Court of Appeals of Virginia. Argued at Alexandria, Virginia
Jul 26, 1994
Record No. 0778-93-4 (Va. Ct. App. Jul. 26, 1994)

Opinion

Record No. 0778-93-4

Decided: July 26, 1994

FROM THE CIRCUIT COURT OF PRINCE WILLIAM COUNTY, William D. Hamblen, Judge

Affirmed.

Michele L. Jung (Michele L. Jung, P.C., on brief), for appellant.

Janet F. Rosser, Assistant Attorney General (Stephen D. Rosenthal, Attorney General, on brief), for appellee.

Present: Judges Baker, Benton and Bray


MEMORANDUM OPINION

Pursuant to Code Sec. 17-116.010 this opinion is not designated for publication.


Michael Lee Smith (appellant) appeals from judgments of the Circuit Court of Prince William County (trial court) that approved his jury trial convictions for malicious wounding in violation of Code Sec. 18.2-51. The sole issue presented by this appeal is whether the trial court erred in refusing to instruct the jury on the lesser included offenses of unlawfully causing bodily injury and assault and battery. Finding no error, we affirm the judgments of the trial court.
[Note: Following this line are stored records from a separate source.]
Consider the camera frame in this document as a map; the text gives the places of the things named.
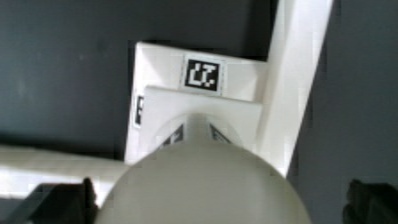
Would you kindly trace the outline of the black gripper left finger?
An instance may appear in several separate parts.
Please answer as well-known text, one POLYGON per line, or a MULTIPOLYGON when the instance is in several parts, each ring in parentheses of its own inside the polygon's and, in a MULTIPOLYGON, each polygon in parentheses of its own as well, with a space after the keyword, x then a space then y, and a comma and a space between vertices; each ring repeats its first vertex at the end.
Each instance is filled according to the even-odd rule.
POLYGON ((0 224, 95 224, 96 192, 89 178, 80 183, 41 183, 0 224))

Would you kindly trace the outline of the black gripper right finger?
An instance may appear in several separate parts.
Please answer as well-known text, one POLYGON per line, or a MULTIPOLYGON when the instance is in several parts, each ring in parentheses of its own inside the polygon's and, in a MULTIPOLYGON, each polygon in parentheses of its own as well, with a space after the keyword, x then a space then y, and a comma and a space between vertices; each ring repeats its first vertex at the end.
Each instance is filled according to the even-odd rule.
POLYGON ((352 180, 343 224, 398 224, 398 189, 388 183, 352 180))

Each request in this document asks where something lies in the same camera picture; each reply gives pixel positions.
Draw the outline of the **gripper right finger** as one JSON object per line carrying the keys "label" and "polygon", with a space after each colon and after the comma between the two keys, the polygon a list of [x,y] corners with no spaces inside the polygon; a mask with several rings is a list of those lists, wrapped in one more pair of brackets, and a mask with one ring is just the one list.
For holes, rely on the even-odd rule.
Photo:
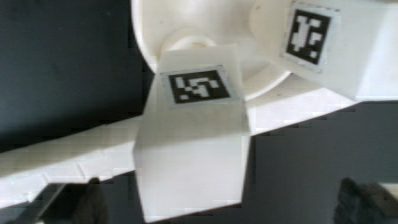
{"label": "gripper right finger", "polygon": [[379,183],[341,180],[334,224],[398,224],[398,199]]}

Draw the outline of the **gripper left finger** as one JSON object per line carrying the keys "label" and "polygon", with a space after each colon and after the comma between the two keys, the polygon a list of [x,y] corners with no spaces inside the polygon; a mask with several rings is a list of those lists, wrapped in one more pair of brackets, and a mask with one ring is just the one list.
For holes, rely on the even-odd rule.
{"label": "gripper left finger", "polygon": [[50,184],[27,206],[14,224],[108,224],[100,179]]}

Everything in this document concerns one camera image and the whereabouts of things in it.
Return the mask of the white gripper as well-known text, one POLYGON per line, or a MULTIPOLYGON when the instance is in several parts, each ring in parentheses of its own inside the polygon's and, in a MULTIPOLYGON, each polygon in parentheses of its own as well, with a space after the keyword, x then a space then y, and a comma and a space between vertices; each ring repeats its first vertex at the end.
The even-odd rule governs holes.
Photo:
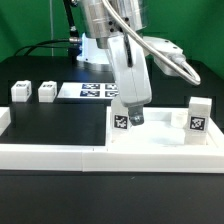
POLYGON ((128 54, 123 36, 108 39, 108 59, 122 105, 129 107, 129 120, 133 126, 138 126, 144 123, 142 106, 151 102, 152 91, 143 48, 131 37, 128 40, 131 67, 128 66, 128 54))

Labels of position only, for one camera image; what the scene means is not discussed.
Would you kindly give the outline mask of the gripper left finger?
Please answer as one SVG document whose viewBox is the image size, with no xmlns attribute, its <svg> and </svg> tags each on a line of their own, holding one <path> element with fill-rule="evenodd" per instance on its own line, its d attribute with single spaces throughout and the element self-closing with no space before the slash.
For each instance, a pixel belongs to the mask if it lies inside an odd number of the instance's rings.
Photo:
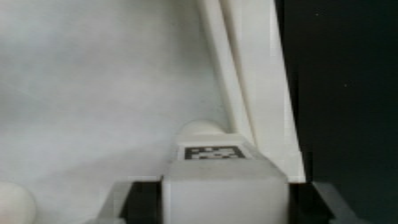
<svg viewBox="0 0 398 224">
<path fill-rule="evenodd" d="M 113 184 L 97 216 L 86 224 L 161 224 L 157 181 Z"/>
</svg>

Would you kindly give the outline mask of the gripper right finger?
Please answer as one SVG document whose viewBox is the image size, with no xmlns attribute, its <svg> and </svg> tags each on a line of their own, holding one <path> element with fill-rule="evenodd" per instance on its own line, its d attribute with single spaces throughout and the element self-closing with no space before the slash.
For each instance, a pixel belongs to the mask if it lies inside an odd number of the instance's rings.
<svg viewBox="0 0 398 224">
<path fill-rule="evenodd" d="M 289 224 L 362 224 L 328 182 L 289 185 Z"/>
</svg>

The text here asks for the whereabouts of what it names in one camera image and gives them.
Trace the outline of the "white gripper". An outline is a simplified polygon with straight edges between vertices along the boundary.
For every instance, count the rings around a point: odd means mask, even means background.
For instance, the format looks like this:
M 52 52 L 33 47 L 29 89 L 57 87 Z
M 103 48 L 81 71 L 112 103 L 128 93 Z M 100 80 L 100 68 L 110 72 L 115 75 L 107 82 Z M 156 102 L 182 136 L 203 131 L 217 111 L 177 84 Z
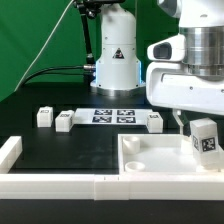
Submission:
M 151 60 L 146 72 L 146 96 L 159 107 L 172 108 L 184 134 L 180 110 L 224 115 L 224 77 L 199 76 L 182 63 L 186 40 L 181 34 L 167 38 L 147 49 Z

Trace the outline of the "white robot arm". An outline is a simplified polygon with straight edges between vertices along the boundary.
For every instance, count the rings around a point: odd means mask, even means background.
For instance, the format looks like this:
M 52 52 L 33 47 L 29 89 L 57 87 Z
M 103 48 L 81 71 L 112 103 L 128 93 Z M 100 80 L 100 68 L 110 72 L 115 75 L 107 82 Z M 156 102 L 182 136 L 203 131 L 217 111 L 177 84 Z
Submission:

Appellant does not appeal his conviction by the same jury of burglary while armed with a deadly weapon.

The convictions are clearly supported by the record which discloses that, pursuant to their prior plan, at 12:45 a.m. on October 15, 1993, armed with two baseball bats and a night stick, appellant and two other men forcibly entered the home of Nancy Cotto (Cotto) and Daniel Pereria (Pereria) (victims) and beat them with the bats and night stick. Appellant supplied the two bats, the night stick, and transportation to and from the place where the crimes occurred.

One bat was made of wood, the other of metal.

Before entering the victims' house, appellant parked the car several houses away. The plan was for appellant to "cover the backs" of the other two men as the beatings were inflicted. Appellant was carrying one of the baseball bats. Two of the men entered the bedroom of Cotto and Pereria, who were asleep but awakened when Pereria was hit in the head by a baseball bat.

Vicious assaults with the weapons continued on both Cotto and Pereria. Cotto received lacerations around her head and eyes and bled profusely. Stitches were required to close her wounds. A two-day hospitalization followed and as of the trial, she continued to suffer headaches. Pereria also suffered severe lacerations around his head, a skull fracture, a subdural hematoma, and deforming of one of his hands. He remained in a coma for two weeks, was hospitalized for several months, and continued to require therapy at the time of the trial.

A paramedic, who was the first to enter the bedroom after the assailants departed, testified that when he entered the bedroom he observed that it was "covered with blood, on the ceiling, the walls. The bed was soaked with blood, all over the carpet . . . ." He described Cotto's and Pereria's injuries and said he saw blood on both of them. He also said he saw blood on the telephone that Cotto used to call for help.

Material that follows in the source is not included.